According to him, the IOM has played a key role in ensuring that cross-border movement and collaboration within the Mano River Union (MRU) is safe from COVID-19 transmission.

Mr. Diallo said the IOM has supported the government of Liberia in the equipment of 15 Counties/Districts at ground crossings with WASH infrastructures and risk communication material in preparation of the reopening of borders within the MRU.   

He added that his organization also aided the Liberia International Airport (RIA) with risk communication material for traveler’s safety.

He, however, expressed the hope that the training for trainers’ workshop will emphasize the importance of cross-border collaboration, harmonization and strengthening borders and immigration management and ensuring effective and efficient information sharing among the targeted countries.

Also speaking, the Deputy Minister for Codification at the Ministry of Justice, Cllr. Nyenati Tuan, expressed the hope that the participants will honestly and realistically revisit their past, identify shortcomings and forge ahead in enhancing the free movement of people, goods and services void of hindrance or bottlenecks.

He noted that though citizens were allowed to use their “yellow card” and other relevant documents to travel between ECOWAS nations in the past, the introduction of cyber-crimes, terrorism and others cannot permit citizens to freely migrate as compare to the past.

“During those days there was nothing like cyber-crimes and terrorism. These are challenges for you as Ambassadors of your respective countries manning your borders. This workshop comes at a time to review, assess and find ways to counteract the perceived and would-be criminals. We say in short, you must be two-feet ahead of the criminals”.

Minister Tuan, however, stressed the need for adequate measures or procedures to be adopted to ensure coherence among West African nations.

He pledged the Government of Liberia’s commitment towards the upholding of the ECOWAS Protocol on Free Movement of Persons, and the Rights of Residence and Establishment.

The Protocol

In May 1979, ECOWAS member States adopted their first protocol relating to the Free Movement of Persons, Residence and Establishment.

It stipulates the right of ECOWAS citizens to enter, reside and establish economic activities in the territory of other member states and offers a three step roadmap of five years each to achieve freedom of movement of persons after fifteen years. 

The first phase regards the right of visa-free entry; phase two dealt with the right of residency, and phase three concerns the right of establishment in another member State. The first phase has been fully implemented.

The second phase, the right of residency, has also been implemented, given that citizens had obtained an ECOWAS residence card or permit in fellow member State. The third phase, the right of establishment, is still under implementation in most member States.

To facilitate the free movement of people in the ECOWAS region, member States established a common passport, formally known as the ECOWAS travel certificate.
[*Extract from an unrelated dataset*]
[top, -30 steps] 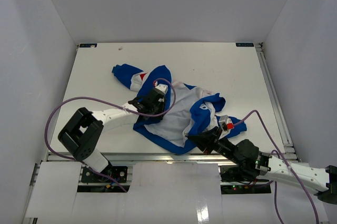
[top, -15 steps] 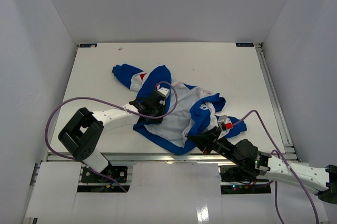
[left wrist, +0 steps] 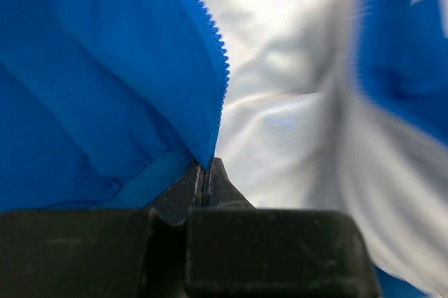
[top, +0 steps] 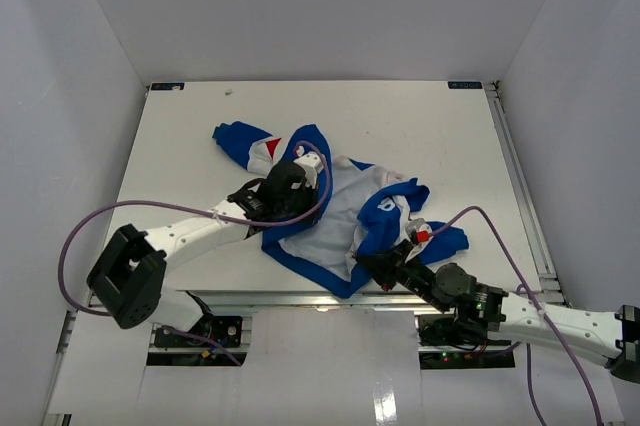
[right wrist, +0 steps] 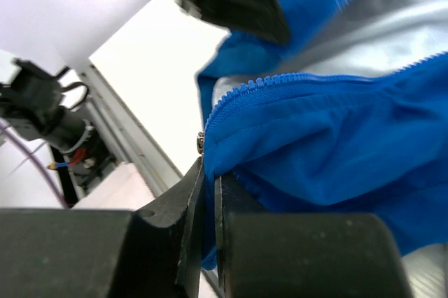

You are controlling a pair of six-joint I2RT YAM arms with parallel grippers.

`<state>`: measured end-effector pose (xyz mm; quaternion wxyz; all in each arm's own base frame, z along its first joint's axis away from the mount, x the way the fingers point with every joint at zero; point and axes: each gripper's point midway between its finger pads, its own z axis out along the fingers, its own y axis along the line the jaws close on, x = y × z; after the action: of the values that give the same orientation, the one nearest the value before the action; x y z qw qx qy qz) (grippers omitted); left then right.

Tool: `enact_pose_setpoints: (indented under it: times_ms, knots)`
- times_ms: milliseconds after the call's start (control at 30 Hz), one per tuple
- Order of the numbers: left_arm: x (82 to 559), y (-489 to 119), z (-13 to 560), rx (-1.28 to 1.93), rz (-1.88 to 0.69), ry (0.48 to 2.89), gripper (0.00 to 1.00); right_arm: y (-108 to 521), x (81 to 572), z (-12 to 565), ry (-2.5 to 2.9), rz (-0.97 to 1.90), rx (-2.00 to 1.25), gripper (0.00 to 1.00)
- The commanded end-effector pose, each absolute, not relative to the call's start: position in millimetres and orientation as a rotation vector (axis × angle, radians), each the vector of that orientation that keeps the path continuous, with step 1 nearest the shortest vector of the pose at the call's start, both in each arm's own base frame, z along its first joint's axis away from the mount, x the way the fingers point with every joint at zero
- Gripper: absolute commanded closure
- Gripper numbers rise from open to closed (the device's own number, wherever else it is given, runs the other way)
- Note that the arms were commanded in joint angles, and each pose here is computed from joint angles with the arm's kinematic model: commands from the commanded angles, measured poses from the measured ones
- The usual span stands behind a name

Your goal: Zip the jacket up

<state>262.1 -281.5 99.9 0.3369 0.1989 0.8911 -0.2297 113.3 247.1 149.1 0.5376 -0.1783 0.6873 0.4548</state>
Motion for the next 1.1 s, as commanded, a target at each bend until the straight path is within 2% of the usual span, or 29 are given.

The ECOWAS passport was introduced in December 2000 to exempt holders from intra-regional visa requirements and to function as an international travel document. The member States are currently in the process of implementing a joint visa for non-ECOWAS citizens that cover the whole region, the Eco-Visa.
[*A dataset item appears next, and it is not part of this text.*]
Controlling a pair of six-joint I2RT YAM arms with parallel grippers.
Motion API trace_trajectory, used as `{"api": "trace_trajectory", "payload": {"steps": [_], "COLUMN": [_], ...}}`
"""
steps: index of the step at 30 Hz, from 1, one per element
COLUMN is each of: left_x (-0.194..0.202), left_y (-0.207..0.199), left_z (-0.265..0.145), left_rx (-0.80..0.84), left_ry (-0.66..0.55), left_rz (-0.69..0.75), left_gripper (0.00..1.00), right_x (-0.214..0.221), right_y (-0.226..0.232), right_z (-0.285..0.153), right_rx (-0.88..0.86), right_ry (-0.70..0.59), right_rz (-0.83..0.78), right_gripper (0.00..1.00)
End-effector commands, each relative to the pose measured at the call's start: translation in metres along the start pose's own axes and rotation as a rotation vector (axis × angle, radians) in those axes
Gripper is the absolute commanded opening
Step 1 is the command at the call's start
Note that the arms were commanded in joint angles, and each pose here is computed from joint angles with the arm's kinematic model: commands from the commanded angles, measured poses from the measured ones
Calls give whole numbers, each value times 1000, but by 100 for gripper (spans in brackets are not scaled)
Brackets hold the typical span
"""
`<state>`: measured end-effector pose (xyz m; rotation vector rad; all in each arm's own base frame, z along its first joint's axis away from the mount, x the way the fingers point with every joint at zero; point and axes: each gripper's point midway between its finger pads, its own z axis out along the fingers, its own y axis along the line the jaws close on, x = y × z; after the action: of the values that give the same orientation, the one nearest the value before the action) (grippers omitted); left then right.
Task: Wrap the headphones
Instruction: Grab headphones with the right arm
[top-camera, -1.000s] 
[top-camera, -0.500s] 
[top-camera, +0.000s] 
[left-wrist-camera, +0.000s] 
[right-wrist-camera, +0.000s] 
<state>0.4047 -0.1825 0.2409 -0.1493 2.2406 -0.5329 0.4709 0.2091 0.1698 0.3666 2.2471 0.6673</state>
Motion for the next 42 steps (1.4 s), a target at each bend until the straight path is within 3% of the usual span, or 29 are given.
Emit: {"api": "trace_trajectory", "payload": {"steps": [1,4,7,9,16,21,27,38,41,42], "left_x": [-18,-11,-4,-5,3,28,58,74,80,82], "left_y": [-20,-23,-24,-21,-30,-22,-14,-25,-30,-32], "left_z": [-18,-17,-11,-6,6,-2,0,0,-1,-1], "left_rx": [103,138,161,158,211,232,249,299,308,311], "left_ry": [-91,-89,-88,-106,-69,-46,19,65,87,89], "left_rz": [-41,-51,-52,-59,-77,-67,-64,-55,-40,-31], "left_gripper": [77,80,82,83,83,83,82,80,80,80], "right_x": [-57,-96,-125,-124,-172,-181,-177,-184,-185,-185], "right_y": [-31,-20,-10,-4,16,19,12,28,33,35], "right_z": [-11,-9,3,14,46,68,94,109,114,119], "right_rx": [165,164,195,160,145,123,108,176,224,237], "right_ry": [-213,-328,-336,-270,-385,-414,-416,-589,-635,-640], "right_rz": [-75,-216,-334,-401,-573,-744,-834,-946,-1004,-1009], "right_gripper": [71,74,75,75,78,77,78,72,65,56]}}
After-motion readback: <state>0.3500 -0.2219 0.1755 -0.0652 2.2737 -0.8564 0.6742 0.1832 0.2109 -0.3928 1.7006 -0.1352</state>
ECOWAS has also implemented measures to ease the movement of persons transported in private and commercial vehicles by harmonizing policies that enable vehicles to enter and temporary reside in a member State for up to ninety and fifteen days respectively.

Most ECOWAS member States have, in this regards, instituted the ECOWAS brown card, which is an insurance of motor vehicles that covers the civil responsibly of the owner in the ECOWAS region.